PROVIDED ENTRIES below:
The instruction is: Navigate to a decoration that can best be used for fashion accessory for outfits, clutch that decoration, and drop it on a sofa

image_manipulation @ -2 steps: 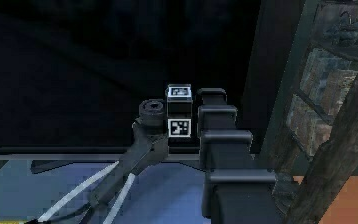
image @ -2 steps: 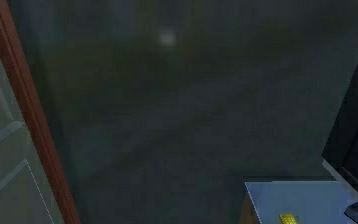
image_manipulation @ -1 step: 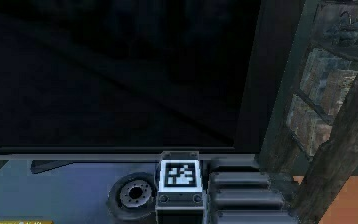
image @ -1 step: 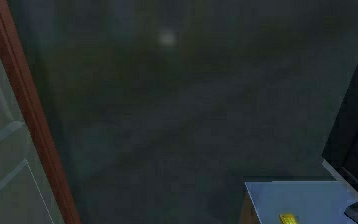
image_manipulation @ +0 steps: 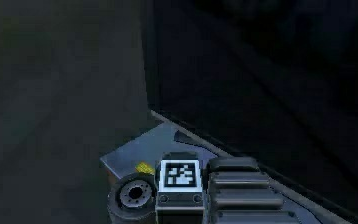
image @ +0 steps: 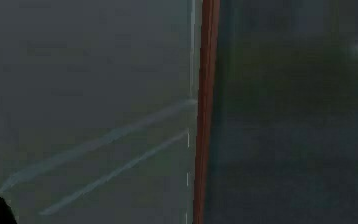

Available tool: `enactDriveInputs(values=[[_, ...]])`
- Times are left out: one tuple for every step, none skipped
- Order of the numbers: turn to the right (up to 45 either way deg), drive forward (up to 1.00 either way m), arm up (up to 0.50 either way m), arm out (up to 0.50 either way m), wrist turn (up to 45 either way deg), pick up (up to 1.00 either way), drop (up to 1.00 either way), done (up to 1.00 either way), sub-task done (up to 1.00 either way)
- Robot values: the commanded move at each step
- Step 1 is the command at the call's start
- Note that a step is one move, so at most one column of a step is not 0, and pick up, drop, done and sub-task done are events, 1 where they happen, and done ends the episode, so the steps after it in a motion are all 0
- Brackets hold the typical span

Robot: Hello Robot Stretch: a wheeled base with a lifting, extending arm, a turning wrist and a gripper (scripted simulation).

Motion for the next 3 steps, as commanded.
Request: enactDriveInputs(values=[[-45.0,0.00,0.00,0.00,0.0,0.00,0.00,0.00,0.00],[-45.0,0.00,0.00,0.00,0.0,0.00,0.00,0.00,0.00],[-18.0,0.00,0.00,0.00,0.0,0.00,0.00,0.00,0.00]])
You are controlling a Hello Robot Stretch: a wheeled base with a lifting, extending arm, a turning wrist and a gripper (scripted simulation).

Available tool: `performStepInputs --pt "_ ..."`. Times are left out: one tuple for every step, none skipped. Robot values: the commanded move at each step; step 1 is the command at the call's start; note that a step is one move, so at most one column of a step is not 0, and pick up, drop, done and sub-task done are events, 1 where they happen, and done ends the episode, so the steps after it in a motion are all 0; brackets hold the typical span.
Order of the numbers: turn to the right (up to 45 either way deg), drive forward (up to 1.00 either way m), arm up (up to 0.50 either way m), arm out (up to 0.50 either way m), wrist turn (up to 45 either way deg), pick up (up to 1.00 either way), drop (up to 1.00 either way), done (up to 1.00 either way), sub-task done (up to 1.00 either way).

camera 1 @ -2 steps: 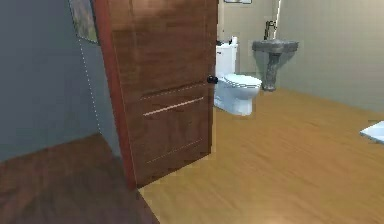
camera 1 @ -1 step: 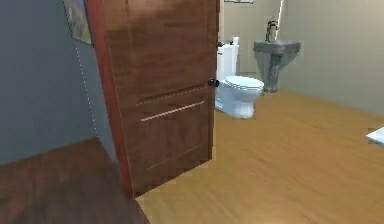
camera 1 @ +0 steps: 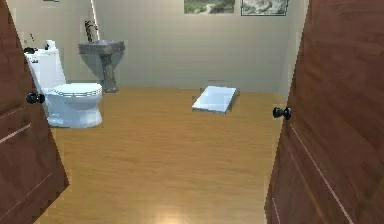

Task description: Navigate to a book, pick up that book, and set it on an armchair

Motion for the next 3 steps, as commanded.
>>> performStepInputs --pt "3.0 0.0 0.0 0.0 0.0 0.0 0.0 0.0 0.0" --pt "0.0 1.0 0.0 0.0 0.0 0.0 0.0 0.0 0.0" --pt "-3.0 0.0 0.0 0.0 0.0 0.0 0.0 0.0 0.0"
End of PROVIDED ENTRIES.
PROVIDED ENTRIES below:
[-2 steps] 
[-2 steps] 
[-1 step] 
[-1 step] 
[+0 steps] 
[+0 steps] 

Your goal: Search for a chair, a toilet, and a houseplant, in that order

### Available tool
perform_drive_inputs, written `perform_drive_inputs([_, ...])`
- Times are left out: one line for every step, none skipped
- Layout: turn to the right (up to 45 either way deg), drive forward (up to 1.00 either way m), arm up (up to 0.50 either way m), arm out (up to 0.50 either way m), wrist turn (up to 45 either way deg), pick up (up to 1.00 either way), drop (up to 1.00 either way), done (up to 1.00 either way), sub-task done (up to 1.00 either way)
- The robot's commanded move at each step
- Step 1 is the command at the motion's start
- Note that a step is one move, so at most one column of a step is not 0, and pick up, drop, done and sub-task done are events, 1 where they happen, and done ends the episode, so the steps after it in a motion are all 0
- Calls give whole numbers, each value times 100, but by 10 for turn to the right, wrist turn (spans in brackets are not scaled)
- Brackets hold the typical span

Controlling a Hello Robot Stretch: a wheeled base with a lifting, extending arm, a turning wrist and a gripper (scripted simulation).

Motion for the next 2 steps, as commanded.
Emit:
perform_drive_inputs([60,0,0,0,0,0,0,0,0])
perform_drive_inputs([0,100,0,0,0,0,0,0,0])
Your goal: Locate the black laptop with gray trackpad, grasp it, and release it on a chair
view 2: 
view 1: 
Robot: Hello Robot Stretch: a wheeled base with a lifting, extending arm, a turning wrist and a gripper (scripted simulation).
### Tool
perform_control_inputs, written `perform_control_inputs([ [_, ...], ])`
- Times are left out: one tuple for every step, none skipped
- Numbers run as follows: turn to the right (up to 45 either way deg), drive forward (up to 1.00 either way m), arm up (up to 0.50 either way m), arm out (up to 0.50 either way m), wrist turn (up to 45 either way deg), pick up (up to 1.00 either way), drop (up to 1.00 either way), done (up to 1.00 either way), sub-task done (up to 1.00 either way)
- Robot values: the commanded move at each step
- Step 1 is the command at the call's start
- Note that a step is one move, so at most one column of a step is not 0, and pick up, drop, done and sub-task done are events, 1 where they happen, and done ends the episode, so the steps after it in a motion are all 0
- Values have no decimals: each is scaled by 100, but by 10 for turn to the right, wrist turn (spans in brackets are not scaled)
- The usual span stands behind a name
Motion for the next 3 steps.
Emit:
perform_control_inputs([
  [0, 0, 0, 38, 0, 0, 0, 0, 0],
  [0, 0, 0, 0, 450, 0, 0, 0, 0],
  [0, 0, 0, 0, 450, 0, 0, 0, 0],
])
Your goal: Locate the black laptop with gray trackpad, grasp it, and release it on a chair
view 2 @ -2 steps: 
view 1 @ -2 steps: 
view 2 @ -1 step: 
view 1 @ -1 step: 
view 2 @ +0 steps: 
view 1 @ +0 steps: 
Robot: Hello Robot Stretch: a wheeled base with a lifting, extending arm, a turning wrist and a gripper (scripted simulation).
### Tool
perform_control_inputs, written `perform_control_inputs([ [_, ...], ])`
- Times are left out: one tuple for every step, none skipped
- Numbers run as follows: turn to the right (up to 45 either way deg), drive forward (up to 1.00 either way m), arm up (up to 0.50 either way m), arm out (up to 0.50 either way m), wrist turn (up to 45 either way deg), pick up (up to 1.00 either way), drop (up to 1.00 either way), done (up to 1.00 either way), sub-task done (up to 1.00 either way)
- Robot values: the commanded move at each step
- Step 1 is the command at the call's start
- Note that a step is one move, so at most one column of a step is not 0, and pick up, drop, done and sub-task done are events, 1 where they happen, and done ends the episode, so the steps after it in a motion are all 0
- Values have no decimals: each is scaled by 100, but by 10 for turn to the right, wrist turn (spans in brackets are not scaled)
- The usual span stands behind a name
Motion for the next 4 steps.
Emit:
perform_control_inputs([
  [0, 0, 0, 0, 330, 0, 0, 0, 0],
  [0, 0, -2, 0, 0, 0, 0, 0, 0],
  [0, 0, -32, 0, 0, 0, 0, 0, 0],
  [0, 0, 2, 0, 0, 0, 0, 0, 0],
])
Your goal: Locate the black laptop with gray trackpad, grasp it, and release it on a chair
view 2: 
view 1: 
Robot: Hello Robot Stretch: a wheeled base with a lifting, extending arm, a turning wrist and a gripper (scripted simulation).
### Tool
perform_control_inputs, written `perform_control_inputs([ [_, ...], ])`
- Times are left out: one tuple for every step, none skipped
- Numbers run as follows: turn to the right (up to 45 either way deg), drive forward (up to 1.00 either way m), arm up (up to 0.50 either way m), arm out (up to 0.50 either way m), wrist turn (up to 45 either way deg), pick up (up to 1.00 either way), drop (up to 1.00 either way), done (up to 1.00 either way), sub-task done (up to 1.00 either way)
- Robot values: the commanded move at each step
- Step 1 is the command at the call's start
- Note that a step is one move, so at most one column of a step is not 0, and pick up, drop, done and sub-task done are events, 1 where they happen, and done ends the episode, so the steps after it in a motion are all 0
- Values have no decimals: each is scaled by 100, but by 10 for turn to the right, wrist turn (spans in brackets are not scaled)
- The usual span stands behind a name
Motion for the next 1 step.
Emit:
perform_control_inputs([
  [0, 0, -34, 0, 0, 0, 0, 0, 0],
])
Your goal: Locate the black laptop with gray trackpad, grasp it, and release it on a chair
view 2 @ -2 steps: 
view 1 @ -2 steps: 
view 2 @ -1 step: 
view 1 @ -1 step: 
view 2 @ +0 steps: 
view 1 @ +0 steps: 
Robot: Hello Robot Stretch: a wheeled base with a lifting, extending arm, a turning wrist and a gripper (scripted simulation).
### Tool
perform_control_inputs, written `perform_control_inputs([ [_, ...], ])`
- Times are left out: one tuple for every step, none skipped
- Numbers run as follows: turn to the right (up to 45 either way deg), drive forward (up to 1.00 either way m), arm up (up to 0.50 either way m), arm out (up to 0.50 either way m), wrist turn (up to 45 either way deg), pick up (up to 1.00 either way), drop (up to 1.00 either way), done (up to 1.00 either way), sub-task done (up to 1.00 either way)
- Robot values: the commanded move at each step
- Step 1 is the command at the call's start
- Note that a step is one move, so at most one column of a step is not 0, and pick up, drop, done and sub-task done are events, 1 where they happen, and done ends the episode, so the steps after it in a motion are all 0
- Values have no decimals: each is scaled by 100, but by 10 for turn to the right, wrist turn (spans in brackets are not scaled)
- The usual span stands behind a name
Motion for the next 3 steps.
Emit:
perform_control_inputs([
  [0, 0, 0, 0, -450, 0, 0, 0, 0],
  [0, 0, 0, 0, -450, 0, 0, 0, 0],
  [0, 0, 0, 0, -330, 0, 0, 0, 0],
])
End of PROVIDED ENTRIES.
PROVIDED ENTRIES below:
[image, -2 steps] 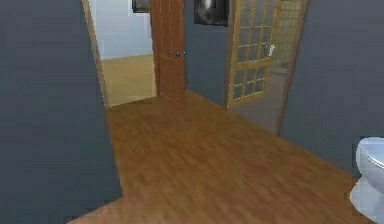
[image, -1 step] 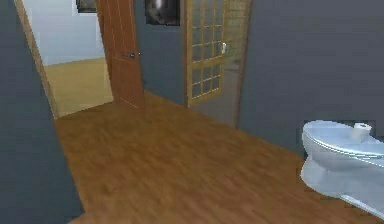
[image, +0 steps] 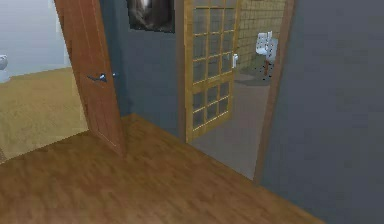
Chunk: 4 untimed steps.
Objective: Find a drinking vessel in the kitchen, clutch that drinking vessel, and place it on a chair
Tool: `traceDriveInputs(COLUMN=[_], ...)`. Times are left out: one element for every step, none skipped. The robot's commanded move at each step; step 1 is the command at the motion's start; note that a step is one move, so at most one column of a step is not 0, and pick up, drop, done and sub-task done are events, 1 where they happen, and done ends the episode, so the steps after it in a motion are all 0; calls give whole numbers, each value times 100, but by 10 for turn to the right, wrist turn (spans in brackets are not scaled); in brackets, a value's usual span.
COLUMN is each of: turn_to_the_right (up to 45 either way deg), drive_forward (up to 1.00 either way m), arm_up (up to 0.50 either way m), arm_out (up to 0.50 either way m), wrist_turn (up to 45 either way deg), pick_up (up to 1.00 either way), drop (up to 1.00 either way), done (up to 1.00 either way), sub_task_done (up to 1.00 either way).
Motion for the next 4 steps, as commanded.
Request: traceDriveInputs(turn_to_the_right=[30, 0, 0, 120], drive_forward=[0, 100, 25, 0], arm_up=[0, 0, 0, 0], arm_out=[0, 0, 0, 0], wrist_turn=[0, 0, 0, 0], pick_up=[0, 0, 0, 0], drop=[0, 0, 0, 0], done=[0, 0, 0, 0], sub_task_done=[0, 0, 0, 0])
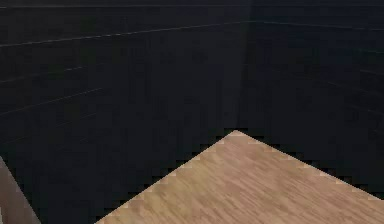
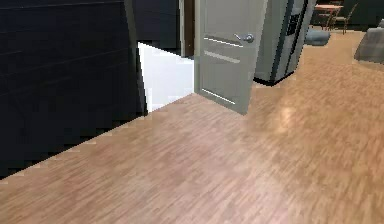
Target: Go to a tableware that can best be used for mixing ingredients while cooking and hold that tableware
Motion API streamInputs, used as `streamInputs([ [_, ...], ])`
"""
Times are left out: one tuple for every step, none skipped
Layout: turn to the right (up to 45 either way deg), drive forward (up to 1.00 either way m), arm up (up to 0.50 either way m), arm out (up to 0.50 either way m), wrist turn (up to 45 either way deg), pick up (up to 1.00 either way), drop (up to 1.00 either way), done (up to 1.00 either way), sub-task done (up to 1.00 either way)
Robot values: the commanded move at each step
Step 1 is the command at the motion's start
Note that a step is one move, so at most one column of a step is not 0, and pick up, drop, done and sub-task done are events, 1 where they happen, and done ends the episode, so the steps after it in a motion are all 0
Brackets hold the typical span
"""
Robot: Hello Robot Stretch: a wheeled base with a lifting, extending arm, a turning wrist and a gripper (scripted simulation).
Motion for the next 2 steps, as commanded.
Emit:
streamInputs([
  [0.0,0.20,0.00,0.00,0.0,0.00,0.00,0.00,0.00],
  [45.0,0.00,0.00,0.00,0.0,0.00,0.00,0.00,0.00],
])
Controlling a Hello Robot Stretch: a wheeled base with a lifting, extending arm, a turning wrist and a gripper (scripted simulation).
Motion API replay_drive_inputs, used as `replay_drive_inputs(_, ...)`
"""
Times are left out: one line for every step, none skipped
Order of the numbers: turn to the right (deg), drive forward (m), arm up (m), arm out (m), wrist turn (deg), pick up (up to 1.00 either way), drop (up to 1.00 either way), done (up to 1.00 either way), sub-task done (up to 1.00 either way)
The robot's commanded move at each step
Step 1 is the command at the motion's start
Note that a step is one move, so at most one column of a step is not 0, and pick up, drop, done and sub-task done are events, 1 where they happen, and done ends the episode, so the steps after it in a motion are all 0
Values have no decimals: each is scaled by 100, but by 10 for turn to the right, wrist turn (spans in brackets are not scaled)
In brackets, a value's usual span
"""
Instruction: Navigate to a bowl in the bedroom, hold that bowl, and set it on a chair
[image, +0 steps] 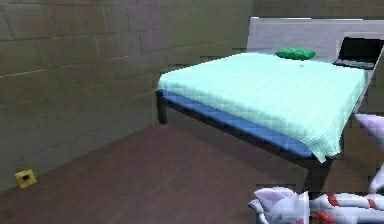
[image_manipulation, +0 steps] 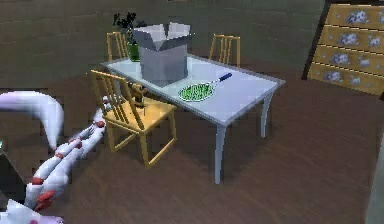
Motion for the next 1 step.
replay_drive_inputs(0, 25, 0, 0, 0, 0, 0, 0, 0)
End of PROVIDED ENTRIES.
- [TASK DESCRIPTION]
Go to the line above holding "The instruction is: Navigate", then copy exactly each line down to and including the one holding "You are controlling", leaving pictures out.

- [SOLVED EXERCISE]
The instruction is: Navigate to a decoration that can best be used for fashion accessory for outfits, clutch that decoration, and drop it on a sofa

image_manipulation @ -2 steps: 
image @ -2 steps: 
image_manipulation @ -1 step: 
image @ -1 step: 
image_manipulation @ +0 steps: 
image @ +0 steps: 

Available tool: `enactDriveInputs(values=[[_, ...]])`
- Times are left out: one tuple for every step, none skipped
- Order of the numbers: turn to the right (up to 45 either way deg), drive forward (up to 1.00 either way m), arm up (up to 0.50 either way m), arm out (up to 0.50 either way m), wrist turn (up to 45 either way deg), pick up (up to 1.00 either way), drop (up to 1.00 either way), done (up to 1.00 either way), sub-task done (up to 1.00 either way)
- Robot values: the commanded move at each step
- Step 1 is the command at the call's start
- Note that a step is one move, so at most one column of a step is not 0, and pick up, drop, done and sub-task done are events, 1 where they happen, and done ends the episode, so the steps after it in a motion are all 0
- Brackets hold the typical span

Robot: Hello Robot Stretch: a wheeled base with a lifting, extending arm, a turning wrist and a gripper (scripted simulation).

Motion for the next 3 steps, as commanded.
Request: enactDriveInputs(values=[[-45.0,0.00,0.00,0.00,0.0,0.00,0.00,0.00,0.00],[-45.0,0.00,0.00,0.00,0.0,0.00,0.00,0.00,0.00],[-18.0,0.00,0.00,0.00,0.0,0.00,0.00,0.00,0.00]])
You are controlling a Hello Robot Stretch: a wheeled base with a lifting, extending arm, a turning wrist and a gripper (scripted simulation).

No further answer will be given.